Friday, February 03, 2006

Blackmailing votes

The Volokh Conspiracy goes into some detail on the nuances of blackmailing law. Trying to understand those nuances made my head hurt but there is a point that can be made from it (I think).
3. But if I ask you for money or a service in exchange for my not revealing embarrassing information about you (and recall that I have no preexisting legal obligation to keep quiet), then that's a crime.

That makes sense to me. But it goes on from here.
Say that during the Clinton-Lewinsky scandal, a publisher tells a Congressman "If you vote to impeach Clinton, I will publish information about your own sexual indiscretion." That may well be blackmail (many blackmail laws cover attempts to get people to do things as well as just attempts to get money).

Anywhere that this is not a law it should be, especially with regard to public votes. I am more offended by people doing this to politicians than asking for money and it does greater potential damage to the public good. I was unaware that this was not illegal everywhere.
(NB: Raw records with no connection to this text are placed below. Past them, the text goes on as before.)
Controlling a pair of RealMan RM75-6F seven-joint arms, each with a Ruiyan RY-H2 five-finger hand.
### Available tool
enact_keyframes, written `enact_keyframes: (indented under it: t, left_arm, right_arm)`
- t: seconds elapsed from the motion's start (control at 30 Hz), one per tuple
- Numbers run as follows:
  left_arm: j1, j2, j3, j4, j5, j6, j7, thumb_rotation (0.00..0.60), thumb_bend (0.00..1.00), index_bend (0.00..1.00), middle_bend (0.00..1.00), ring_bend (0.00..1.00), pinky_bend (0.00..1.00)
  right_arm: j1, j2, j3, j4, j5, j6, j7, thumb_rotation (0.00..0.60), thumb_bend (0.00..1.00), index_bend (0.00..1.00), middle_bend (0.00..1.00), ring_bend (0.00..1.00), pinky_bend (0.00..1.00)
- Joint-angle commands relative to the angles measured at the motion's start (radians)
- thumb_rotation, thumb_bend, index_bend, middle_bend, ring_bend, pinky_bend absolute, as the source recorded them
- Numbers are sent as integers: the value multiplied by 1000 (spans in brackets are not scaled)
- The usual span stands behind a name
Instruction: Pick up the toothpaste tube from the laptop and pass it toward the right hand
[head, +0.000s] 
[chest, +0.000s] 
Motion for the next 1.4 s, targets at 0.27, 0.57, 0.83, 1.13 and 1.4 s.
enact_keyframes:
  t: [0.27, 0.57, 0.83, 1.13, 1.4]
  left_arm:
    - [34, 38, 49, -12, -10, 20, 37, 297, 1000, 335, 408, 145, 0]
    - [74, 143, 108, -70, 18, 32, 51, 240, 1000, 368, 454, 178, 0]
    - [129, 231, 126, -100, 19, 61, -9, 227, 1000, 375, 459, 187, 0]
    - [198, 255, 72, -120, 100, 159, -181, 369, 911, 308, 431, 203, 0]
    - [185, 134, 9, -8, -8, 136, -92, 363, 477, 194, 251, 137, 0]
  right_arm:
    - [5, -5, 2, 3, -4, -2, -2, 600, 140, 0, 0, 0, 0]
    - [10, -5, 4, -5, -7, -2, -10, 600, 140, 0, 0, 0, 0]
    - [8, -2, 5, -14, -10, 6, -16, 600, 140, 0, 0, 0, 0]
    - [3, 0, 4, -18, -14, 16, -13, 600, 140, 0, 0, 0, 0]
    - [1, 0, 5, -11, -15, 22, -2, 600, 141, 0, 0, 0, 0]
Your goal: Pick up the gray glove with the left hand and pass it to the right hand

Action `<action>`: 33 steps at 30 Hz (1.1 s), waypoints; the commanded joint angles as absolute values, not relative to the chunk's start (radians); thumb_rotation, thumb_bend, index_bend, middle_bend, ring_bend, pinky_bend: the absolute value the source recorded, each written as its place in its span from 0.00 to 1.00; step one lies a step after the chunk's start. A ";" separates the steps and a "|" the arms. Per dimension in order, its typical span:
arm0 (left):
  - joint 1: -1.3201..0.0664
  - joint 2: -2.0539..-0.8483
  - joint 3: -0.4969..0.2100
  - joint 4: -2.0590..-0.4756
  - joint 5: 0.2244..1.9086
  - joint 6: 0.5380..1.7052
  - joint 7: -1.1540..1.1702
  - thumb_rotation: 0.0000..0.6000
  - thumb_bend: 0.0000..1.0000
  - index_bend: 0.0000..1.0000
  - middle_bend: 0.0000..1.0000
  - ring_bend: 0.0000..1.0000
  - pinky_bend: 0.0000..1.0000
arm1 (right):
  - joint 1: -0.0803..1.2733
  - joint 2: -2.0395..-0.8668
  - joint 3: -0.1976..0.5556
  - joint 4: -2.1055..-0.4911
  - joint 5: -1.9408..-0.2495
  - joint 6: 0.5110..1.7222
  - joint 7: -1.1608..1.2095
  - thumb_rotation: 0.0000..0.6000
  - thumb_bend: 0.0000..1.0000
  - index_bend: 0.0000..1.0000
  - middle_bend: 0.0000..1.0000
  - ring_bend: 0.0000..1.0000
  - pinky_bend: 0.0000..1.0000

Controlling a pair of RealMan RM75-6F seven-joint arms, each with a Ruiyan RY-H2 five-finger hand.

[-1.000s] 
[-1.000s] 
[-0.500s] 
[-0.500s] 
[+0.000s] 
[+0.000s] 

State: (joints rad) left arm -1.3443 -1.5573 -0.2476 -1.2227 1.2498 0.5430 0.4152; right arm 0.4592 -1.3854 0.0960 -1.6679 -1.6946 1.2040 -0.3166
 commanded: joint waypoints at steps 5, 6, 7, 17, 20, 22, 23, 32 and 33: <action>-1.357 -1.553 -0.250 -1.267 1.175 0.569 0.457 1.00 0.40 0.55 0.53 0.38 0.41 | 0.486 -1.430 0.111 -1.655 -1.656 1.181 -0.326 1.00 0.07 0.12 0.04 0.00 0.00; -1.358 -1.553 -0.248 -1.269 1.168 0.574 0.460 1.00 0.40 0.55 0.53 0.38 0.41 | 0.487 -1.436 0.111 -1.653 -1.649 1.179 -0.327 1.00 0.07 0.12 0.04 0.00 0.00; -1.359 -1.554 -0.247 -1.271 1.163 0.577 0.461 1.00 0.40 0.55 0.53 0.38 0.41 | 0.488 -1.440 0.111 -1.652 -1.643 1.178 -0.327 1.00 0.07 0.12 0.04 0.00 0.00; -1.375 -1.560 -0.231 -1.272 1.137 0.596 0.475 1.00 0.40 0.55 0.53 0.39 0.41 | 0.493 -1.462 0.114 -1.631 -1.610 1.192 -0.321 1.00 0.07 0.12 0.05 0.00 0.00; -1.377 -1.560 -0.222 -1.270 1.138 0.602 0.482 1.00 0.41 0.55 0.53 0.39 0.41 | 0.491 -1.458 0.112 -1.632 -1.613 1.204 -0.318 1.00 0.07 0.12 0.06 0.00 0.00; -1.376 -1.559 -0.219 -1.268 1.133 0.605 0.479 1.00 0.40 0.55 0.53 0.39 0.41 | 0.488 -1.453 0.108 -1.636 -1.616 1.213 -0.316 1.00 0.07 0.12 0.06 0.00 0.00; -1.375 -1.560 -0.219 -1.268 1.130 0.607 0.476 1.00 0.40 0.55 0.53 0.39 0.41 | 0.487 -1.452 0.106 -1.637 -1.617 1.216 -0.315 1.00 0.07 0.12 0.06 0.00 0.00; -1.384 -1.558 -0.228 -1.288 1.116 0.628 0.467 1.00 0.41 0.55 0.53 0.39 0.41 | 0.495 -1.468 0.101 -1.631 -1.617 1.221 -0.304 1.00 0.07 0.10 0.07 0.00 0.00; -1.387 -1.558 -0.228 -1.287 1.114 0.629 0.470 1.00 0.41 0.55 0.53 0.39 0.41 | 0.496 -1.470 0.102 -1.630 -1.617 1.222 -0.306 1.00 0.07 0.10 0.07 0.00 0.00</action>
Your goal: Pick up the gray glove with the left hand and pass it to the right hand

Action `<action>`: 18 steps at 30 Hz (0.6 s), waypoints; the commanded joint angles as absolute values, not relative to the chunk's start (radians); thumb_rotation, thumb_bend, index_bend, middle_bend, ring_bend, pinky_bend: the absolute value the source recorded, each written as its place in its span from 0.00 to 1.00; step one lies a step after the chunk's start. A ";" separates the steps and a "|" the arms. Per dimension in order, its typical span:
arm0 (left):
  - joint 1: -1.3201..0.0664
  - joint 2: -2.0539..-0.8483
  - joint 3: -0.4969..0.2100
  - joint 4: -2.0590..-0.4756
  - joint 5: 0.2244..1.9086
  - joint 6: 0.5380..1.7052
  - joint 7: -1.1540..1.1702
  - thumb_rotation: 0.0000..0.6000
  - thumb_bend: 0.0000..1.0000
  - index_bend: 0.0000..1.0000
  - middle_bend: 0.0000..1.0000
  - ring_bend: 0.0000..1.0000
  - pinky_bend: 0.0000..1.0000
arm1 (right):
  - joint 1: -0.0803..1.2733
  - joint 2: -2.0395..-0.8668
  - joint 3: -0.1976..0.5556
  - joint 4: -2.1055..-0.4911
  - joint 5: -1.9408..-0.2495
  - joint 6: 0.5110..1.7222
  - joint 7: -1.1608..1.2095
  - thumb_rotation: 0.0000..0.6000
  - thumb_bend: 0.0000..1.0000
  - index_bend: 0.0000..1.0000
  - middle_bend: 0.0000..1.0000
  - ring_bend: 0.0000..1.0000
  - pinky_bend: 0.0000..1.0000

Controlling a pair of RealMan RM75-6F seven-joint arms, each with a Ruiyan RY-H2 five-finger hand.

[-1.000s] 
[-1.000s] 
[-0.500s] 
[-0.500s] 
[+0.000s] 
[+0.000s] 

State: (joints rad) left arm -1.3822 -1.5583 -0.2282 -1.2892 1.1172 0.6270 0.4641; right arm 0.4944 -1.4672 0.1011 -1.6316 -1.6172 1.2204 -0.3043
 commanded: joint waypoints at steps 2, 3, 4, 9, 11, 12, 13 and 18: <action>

Here is where the conundrum comes in.
But if the publisher starts a series of articles exposing the sexual indiscretions of Congressmen who have stated their intention to vote for impeachment, that's perfectly legal journalism even though the implication is clearly "If you vote against impeachment, we won't run this article about you." Likewise if the publisher asks the public for information that might prove to be fodder for such articles. (During the scandal, Larry Flynt's behavior was fairly similar to that in this hypothetical.)

This makes sense on it's face but it is where my head started hurting. If memory serves correctly, Larry Flynt actually said he was going after fodder on Republicans who had either had or might vote to impeach or vote guilty. If the threat is not explicitly stated and cannot be proven then freedom of the press would be the rule of the day. Once it is obvious on its face that a paper/magazine/web site is making an explicit threat to get a particular vote it would seem no different than the "blackmail in most/many places" case to me. Apparently not according to Mr. Volokh, who is a lawyer (and I am not).

Ouch, ouch, I quit. Go read the whole thing if this sort of thing interests you. He goes through a number of other examples.